Ajouté au 10/02/2012 par SHI Lei

Au cours de ces trente dernières années, les Chinois ont accumulé avec assiduité des richesses sociales et personnelles. Cependant, eviter la consommation excessive de produits de luxe (rapide et intensive), pour que ces richesses deviennent des capitaux à long terme destinés au développement durable, reste un grand problème.

Pendant la fête du printemps de l’année du dragon et selon les dernières données rendues publiques le 1er février par la fédération mondiale des produits de luxe, la consommation des produits de luxe des Chinois à l’étranger a augmenté de 30% par rapport à la même période de l’année dernière. Le montant dépensé par les Chinois a représenté 2/3 du montant total des produits de luxe dépensé en Europe, à Hongkong, à Macao et à Taiwan, et a représenté 1/3 du montant dépensé sur le marché de l’Amérique du Nord.

Grâce à la croissance rapide et continue de l’économie chinoise de ces trente dernières années, le pouvoir d’achat du pays et du peuple a augmenté à grande échelle. Les touristes chinois, ont formé des groupes pour se rendre à Londres, Paris et New York, et ont bondé les magasins pour acheter généreusement les produits de luxe comme de vulgaires légumes à tres bon marché, et ainsi montrer au monde la « richesse chinoise ».

Les Chinois, qui manquaient de viande lors de précédentes fêtes, ont commencé à apprécier et à rechercher les produits de haute qualité, du beau design qui porte le sens culturel, et savent de plus en plus chérir et jouir de la belle vie. Stimulation de l’économie mondiale, leur comportement de consommation est le processus inévitable du développement social dont ils peuvent être fiers.

Les Japonais ont connu pendant plus vingt ans, une frénésie pour les produits de luxe. Les Chinois auront eux aussi besoin d’une période similaire.
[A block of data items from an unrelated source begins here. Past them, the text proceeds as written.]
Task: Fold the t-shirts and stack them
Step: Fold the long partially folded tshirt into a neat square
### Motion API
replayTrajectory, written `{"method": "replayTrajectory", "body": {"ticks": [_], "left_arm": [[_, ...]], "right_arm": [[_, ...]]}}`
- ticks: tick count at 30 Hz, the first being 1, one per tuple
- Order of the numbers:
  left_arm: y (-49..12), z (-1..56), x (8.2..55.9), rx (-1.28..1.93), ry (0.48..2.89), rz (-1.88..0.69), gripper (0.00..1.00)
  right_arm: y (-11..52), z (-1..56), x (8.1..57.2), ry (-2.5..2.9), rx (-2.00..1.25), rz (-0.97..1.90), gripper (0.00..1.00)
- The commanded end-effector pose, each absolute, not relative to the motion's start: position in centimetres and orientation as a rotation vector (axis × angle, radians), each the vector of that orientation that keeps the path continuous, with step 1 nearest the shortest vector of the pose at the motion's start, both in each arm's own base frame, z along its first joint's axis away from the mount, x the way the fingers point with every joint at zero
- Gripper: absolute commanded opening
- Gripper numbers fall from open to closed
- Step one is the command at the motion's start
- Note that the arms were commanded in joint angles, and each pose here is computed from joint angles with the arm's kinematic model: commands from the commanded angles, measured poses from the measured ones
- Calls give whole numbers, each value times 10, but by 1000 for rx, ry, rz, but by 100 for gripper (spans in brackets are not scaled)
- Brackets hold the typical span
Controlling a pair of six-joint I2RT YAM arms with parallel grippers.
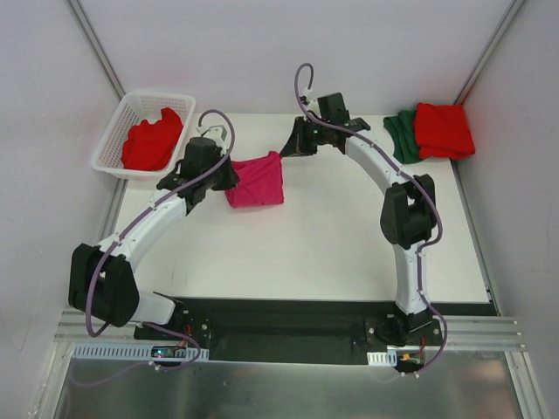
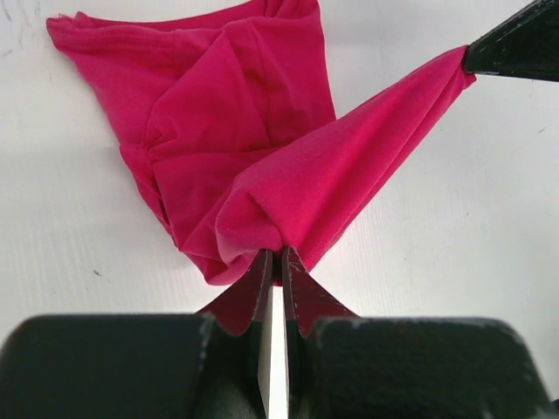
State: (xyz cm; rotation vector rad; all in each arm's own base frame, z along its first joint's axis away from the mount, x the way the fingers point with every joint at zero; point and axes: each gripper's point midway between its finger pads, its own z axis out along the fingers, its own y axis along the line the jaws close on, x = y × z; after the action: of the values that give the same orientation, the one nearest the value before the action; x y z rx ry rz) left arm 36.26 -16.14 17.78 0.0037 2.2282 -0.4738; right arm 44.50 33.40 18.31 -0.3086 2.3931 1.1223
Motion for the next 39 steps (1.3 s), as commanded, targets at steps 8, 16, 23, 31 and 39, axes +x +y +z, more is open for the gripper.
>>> {"method": "replayTrajectory", "body": {"ticks": [8, 16, 23, 31, 39], "left_arm": [[-130, 170, 394, -36, 2227, -368, 0], [-116, 148, 422, -82, 2219, -346, 0], [-118, 123, 454, -98, 2230, -357, 0], [-117, 117, 495, -119, 2205, -373, 0], [-116, 113, 528, -122, 2190, -385, 0]], "right_arm": [[327, 183, 501, 2269, -309, 1111, 1], [337, 167, 518, 2203, -357, 1152, 1], [343, 150, 531, 2172, -358, 1215, 1], [343, 127, 542, 2178, -334, 1245, 1], [333, 111, 546, 2209, -290, 1264, 40]]}}
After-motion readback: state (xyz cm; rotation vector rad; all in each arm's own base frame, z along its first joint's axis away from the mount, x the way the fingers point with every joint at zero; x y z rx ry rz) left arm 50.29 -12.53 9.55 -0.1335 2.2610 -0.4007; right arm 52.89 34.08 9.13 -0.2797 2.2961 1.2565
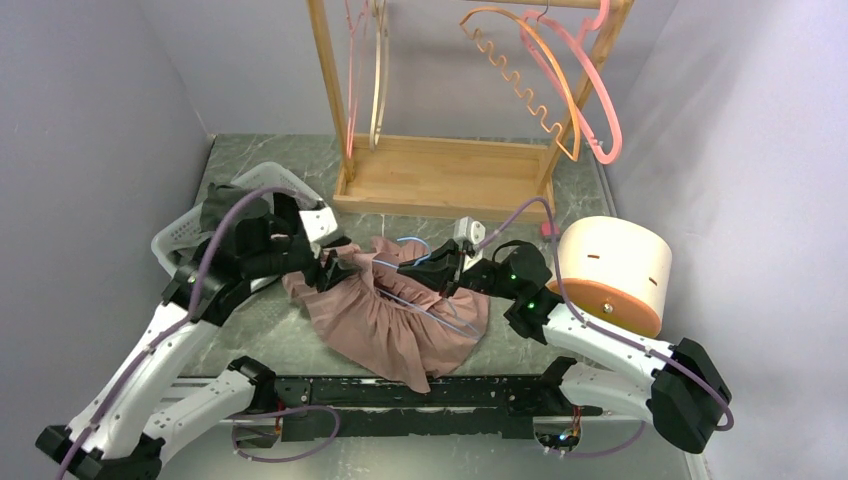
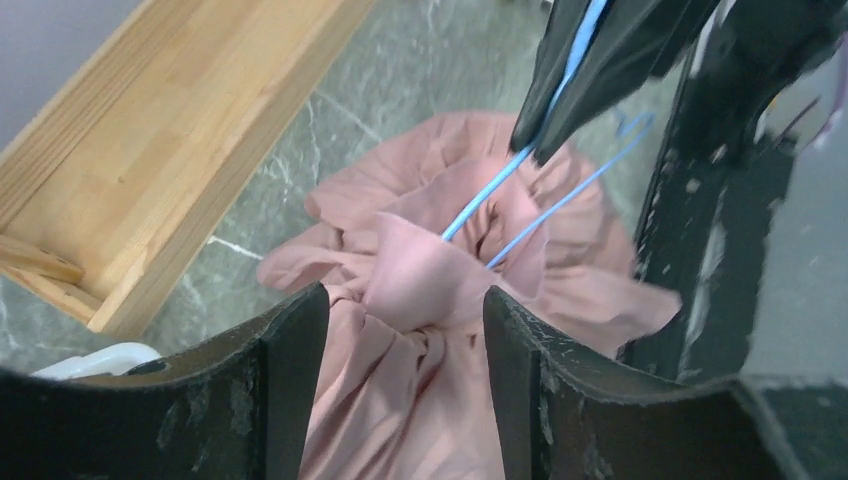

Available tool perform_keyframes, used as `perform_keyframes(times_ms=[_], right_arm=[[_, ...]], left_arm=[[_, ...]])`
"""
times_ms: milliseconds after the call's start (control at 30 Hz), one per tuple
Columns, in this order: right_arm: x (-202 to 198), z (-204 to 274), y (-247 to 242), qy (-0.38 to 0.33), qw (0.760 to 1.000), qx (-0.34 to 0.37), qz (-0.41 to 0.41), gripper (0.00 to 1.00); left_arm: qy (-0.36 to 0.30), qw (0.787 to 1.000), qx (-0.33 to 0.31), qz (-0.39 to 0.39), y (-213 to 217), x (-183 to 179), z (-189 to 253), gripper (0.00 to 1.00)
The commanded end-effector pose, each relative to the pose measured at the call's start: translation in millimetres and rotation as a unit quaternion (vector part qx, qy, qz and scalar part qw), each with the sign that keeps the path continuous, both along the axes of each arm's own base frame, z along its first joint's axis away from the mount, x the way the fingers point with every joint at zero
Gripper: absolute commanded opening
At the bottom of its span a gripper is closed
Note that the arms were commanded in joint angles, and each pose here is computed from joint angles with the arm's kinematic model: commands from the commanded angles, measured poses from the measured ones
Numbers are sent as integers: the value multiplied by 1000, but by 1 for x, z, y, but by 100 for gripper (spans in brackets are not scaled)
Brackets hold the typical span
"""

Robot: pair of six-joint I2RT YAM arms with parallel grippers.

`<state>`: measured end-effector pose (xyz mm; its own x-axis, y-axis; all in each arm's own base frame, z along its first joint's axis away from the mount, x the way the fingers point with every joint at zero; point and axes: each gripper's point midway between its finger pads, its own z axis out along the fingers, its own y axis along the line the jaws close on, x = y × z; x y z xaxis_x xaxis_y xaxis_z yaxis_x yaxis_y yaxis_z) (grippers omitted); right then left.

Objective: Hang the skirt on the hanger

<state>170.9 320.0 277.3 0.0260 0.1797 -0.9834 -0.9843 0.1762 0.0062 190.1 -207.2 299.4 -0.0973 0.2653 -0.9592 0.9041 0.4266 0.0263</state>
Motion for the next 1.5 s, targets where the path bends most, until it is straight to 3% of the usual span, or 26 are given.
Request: perform_keyframes(times_ms=[0, 233, 367, 433, 633, 1200, 1267, 1400, 1467], right_arm=[[-4, 26, -4, -40, 998, 44, -2, 0], [-6, 22, -2, -40, 998, 41, 4, 0], [-6, 21, -1, -42, 998, 37, 10, 0], [-8, 19, 1, -40, 999, 32, 18, 0], [-9, 20, 9, -40, 998, 23, 39, 0], [-12, 31, 24, -47, 995, 17, 85, 0], [-13, 32, 24, -48, 995, 18, 91, 0], [-14, 30, 25, -44, 994, 15, 95, 0], [-13, 29, 25, -35, 995, 12, 92, 0]], left_arm=[[-41, 989, 117, -79, 3, 7, -47, 62], [-44, 984, 135, -107, -5, 17, -60, 58], [-50, 981, 104, -154, -17, 6, -56, 29], [-46, 979, 77, -186, -25, -4, -51, 23], [-56, 965, 6, -258, -41, -28, -29, 22], [-23, 961, 14, -275, -46, -26, -51, 27], [-16, 960, 18, -278, -47, -27, -57, 24], [-15, 962, 27, -270, -46, -24, -62, 8], [-26, 965, 28, -260, -45, -20, -59, 7]])
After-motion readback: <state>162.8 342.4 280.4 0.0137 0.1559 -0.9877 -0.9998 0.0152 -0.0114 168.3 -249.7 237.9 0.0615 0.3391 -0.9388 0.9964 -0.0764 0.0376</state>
Ce n’est pas nécessaire de trop s’inquiéter pour la tendance irraisonnable de certains pour la consommation des produits de luxe, dont « on ne cherche pas ce qui est bon, mais que ce qui est le plus cher. »

Ce qui nous préoccupe, c’est la mentalité sociale anormale derrière cette fureur sur les produits de luxe. Les consommateurs de produits de luxe chinois sont très nombreux et très jeunes, ils ont au moins dix ans de moins que les consommateurs en Europe et aux Etats-Unis. Les produits de luxe, qui ne devraient intéressés que les riches, sont pourtant devenus les objets préférés de tous les jeunes Chinois métropolitains. Leurs propos : « je préfère pleurer dans une BMW que de rire en vélo », les jeunes filles qui font de l’épate sur internet avec leurs voitures ou sacs de grandes marques, des employés qui achètent des sacs de plus de 10 000 yuans avec un salaire de quelques milliers de yuans. Tout cela est l’interprétation d’une chute dans l’aspiration matérielle.

De toute façon, la plupart des 1,3 milliards de la population chinoise ne sont pas riches, et leur principal objectif est simplement de pouvoir mener une vie aisée. D’une part, on a besoin d’une éducation sociale plus planifiée et d’autre part, un engouement exagéré pour les produits de luxe reflète un manque de foi et une vacuité d’esprit.